══ THE RECORDS ══
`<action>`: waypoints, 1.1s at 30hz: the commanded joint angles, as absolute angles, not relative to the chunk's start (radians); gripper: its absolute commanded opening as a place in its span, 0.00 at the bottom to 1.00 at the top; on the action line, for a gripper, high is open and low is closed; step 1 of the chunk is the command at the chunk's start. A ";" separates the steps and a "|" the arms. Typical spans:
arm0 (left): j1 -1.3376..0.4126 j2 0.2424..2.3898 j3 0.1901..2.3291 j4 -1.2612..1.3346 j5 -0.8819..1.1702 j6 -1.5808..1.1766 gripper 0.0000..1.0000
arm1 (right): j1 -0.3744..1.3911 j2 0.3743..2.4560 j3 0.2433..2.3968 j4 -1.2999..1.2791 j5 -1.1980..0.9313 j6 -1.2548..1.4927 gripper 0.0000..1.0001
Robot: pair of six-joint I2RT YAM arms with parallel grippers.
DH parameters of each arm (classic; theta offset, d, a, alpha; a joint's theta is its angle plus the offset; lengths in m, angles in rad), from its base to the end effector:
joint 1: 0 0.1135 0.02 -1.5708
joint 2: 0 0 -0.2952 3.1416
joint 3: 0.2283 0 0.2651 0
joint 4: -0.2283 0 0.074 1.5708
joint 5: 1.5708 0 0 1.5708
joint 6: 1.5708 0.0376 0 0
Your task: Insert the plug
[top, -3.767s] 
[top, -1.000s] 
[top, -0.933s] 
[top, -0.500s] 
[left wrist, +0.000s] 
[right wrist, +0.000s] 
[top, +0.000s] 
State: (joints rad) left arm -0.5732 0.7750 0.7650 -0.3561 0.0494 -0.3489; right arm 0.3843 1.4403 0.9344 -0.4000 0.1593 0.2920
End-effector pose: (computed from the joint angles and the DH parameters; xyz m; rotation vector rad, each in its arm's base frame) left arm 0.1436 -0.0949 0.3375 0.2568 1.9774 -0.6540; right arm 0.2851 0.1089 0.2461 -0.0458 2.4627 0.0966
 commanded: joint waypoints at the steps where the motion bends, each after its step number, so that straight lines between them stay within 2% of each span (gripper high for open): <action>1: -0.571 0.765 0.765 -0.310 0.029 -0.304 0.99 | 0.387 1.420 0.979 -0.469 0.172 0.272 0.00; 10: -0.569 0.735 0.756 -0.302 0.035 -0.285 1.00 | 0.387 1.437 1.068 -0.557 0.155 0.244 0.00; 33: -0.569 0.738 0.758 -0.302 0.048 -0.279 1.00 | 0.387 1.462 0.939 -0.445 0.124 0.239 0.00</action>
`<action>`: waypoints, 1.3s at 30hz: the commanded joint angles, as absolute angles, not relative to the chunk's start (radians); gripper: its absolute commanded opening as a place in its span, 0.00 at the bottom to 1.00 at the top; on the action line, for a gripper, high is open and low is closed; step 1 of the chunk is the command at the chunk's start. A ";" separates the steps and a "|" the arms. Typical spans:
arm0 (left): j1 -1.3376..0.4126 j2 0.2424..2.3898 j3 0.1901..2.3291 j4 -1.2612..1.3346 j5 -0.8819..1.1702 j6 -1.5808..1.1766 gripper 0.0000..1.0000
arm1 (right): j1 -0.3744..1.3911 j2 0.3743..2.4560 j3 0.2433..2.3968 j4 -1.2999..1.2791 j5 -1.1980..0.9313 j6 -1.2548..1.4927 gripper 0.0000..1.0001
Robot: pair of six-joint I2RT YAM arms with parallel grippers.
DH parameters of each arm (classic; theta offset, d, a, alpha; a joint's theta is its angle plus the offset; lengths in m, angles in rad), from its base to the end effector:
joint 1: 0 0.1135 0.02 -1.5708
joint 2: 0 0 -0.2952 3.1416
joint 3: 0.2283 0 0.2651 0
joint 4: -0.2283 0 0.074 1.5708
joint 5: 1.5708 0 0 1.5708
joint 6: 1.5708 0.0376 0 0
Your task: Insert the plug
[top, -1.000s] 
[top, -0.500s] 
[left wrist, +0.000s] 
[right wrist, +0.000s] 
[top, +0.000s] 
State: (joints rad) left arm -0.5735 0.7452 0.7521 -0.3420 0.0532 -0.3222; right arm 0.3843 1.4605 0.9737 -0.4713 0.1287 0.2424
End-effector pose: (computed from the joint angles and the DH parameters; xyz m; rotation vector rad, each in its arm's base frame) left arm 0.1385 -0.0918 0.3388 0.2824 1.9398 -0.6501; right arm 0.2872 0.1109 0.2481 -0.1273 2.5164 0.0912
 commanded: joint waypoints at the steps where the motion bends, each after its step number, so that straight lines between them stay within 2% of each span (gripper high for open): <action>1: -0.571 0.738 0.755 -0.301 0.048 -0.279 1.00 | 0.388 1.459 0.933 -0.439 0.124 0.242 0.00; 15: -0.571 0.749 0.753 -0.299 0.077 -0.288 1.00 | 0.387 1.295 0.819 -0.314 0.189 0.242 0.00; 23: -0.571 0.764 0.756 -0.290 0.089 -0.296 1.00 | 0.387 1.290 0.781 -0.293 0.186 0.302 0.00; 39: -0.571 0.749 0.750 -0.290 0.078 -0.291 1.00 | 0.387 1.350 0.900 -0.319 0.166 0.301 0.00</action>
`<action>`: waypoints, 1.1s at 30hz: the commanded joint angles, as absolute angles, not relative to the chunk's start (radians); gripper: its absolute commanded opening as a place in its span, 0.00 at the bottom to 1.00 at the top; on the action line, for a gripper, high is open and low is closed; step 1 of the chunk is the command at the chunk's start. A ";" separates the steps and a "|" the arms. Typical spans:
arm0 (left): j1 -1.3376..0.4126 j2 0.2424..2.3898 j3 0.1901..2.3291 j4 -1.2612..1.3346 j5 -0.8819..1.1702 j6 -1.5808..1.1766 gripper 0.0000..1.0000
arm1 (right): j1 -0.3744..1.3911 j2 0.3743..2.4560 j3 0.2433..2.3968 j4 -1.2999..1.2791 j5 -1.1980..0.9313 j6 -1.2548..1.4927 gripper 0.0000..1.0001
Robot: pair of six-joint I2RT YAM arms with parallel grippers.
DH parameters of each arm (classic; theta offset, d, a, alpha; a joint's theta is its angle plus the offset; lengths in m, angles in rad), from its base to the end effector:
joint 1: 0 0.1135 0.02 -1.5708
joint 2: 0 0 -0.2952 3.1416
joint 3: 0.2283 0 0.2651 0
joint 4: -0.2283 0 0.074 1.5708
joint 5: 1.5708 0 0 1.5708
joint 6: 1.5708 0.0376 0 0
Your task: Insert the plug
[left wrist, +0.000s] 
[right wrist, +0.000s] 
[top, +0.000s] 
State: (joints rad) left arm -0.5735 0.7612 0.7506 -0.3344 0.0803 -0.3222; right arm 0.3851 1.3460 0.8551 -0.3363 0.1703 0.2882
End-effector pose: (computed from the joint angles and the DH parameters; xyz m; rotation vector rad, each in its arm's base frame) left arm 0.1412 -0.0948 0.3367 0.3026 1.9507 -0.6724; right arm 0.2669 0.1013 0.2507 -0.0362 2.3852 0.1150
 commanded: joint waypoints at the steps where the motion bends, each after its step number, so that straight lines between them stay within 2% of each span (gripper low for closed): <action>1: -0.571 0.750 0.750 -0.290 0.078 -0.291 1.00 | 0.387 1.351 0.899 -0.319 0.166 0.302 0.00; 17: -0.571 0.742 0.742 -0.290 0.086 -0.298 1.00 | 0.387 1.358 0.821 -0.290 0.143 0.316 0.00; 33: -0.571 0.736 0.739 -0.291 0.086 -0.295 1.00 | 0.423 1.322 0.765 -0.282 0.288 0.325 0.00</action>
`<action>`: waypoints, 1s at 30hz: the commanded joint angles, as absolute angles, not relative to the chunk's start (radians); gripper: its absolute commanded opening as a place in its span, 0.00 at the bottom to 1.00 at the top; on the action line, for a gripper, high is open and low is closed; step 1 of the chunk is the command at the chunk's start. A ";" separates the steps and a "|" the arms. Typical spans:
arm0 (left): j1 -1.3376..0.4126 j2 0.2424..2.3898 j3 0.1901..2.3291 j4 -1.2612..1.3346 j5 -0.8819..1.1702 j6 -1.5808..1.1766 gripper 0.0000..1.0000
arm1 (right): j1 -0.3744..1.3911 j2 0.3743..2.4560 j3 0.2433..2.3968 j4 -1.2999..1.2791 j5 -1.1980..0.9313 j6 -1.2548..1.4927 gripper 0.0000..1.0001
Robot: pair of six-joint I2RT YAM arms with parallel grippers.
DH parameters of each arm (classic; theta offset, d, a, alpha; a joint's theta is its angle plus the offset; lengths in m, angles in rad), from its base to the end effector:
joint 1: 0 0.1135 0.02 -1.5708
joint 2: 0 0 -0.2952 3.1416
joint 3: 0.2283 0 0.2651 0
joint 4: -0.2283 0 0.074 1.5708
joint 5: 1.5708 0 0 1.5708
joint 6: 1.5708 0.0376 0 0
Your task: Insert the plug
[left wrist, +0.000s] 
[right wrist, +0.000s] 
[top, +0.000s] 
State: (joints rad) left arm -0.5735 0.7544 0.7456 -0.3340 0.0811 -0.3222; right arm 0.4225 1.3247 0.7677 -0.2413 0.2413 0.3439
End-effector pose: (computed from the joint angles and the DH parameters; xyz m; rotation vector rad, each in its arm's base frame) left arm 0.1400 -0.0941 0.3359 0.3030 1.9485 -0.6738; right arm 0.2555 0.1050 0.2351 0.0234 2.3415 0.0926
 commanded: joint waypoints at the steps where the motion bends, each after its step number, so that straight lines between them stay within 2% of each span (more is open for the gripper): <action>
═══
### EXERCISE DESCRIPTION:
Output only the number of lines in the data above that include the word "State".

### RESPONSE AREA:
4